Please examine the derivation from General Relativity in reference 3.

My question is theoretical, why would the relativistic Equation of State for hydrostatic equilibrium which is the Tolman-Oppenheimer-Volkoff (TOV) equation, be based on the exterior metric as opposed to the interior metric?

What are the formal equation definitions for [tex]g_{\theta \theta}[/tex] and [tex]g_{\phi \phi}[/tex] for the interior metric?

Based on a quick read-through of ref. 1, it looks to me like they're just using the Schwarzschild metric as a way of setting a boundary condition for the interior solution. I don't think the equation of state has anything to do with the exterior metric. The equation of state sets up the differential equations given on p. 16, and the exterior solution sets the boundary conditions for those differential equations.

That is, as bcrowell said, just because on the boundary the interior solution reduces to the exterior solution with only one difference arising from the way the mass of the gravitating body affects the field and how it varies by [tex]r[/tex] and [tex]R[/tex].

They don't undergo any change from the spherically symmetric line-element setup! All changes from the exterior metric will be of the time and radial components and the reason is simple: we don't have any rotation or extra effects on the [tex]\theta[/tex] and [tex]\phi[/tex] coordinates when transitioning into the interior of the star. All we take into account in the interior solution involves the radius [tex]r[/tex] through pressure and mass density and the time-component of metric due to the connection the mass density has with [tex]G_{00}[/tex].

The rotating interior metric solution must be capable of describing real physical systems in General Relativity in order to build stellar models upon to compare with real physical observations, therefore this cannot be the solution for the interior Kerr metric.

Is it possible to do a numerical simulation to get an approximate idea of what the curvature in the interior would look like (and perhaps fine-tune it until the exterior looks like the Kerr metric), or would this approach not be helpful in looking for an exact solution?

It is an interesting point that with all the computational power available to modern scientists, that none have yet discovered a solution to this important problem.

In my opinion, it is only a question of time before a solution is discovered, probably by an extremely powerful supercomputer.
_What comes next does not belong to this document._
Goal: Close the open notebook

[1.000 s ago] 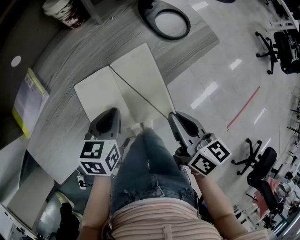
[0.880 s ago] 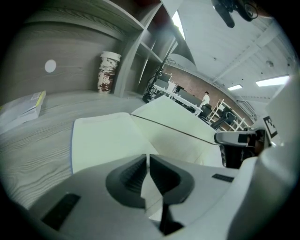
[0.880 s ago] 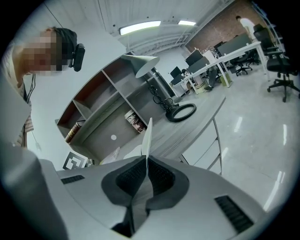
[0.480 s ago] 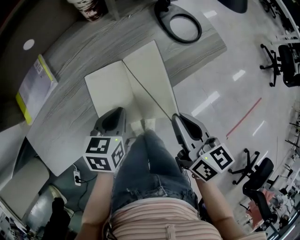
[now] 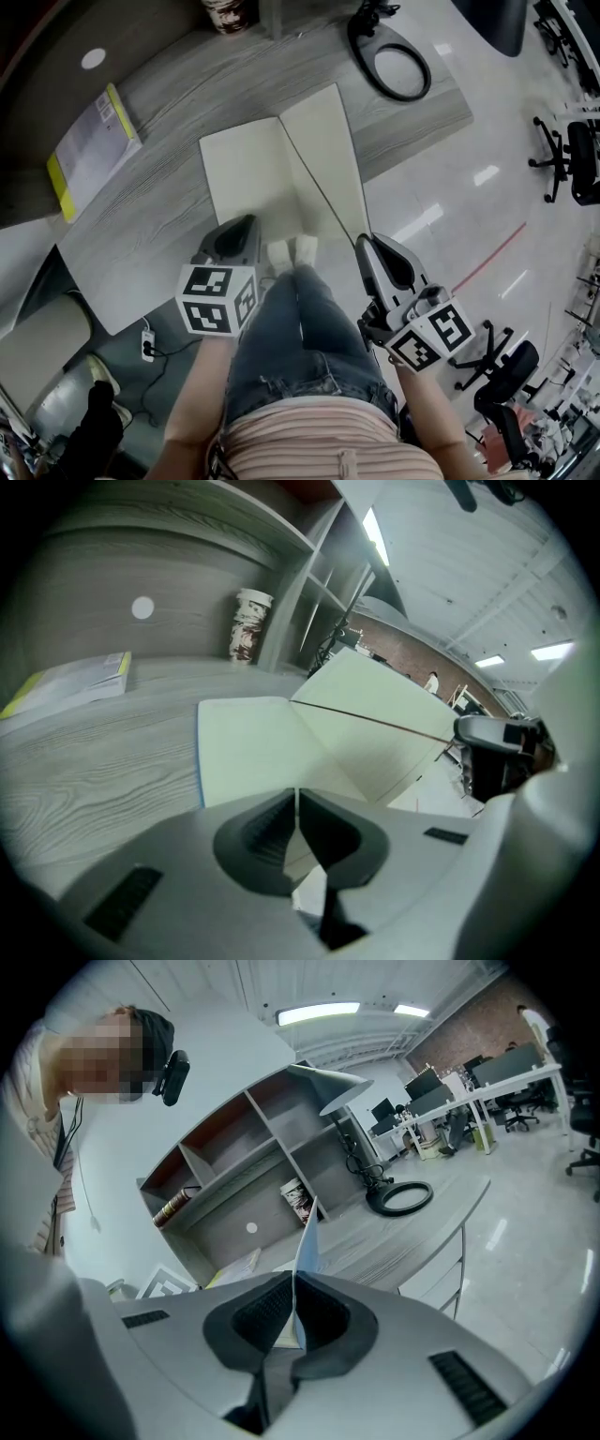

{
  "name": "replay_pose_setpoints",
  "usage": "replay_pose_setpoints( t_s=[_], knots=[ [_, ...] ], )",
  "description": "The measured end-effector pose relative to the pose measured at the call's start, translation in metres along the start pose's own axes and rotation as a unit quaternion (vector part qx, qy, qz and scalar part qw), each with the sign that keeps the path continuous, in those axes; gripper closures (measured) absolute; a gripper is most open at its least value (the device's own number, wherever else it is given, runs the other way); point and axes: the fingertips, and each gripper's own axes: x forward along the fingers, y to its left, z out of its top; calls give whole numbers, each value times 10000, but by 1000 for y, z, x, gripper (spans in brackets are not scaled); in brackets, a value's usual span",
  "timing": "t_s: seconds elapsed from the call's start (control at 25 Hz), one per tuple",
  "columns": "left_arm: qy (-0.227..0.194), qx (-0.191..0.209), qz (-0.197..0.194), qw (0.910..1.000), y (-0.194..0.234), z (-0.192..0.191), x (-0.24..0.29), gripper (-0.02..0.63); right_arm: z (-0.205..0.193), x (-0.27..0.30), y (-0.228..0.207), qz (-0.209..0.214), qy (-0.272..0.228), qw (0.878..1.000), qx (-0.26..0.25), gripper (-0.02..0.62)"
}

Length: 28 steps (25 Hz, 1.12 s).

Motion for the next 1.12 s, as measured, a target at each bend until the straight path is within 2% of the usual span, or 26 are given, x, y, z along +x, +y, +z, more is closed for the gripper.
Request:
replay_pose_setpoints(
  t_s=[0.4,1.12],
  knots=[
    [85,-184,92,9998,17,-10,-9,592,0,7,23,160,47,9994,-303,575],
    [-85,-525,131,9985,27,-18,-23,592,-13,26,70,728,346,9933,-826,575]
  ],
)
The method of 'fine tunning' is not applicable in this case because the interior of BH is a region not a point so imagine that you want to fine tune the local curvature, is it really possible to correspond to any point in the small region a number by hand in such a way that they all would form the "local curvature"? When talking of this method for the Lagrangian of an n-particle system, this can work because the Lagrangian has to be used to predict the dynamical behaviour of system at any time and point so if I found the right values for the coupling constants at time t and position x, the values work well for other points in spacetime! But finding the real value of Riemann curvature tensor at some point (assuming that the interior of BH has axial symmmety) means that one has to solve at least 20 nonlinear equations with no degrees of freedom to get the numerical values for tens of the first derivatives of metric tensor at only one given point, then predict what components generate these values and this by itself should be in agreement with what you get by doing fine tunning at some other point in the interior of BH.

This is only possible if technology reaches its infinite borders.

Hmmm, I know a Numerical Relativist working at the API, I could ask him if this sounds possible? He works on the 2-body problem, but he knows his computers and his SR/GR. That said, given what Altabeh has said, I'm guessing you've already gotten the answer he'd give.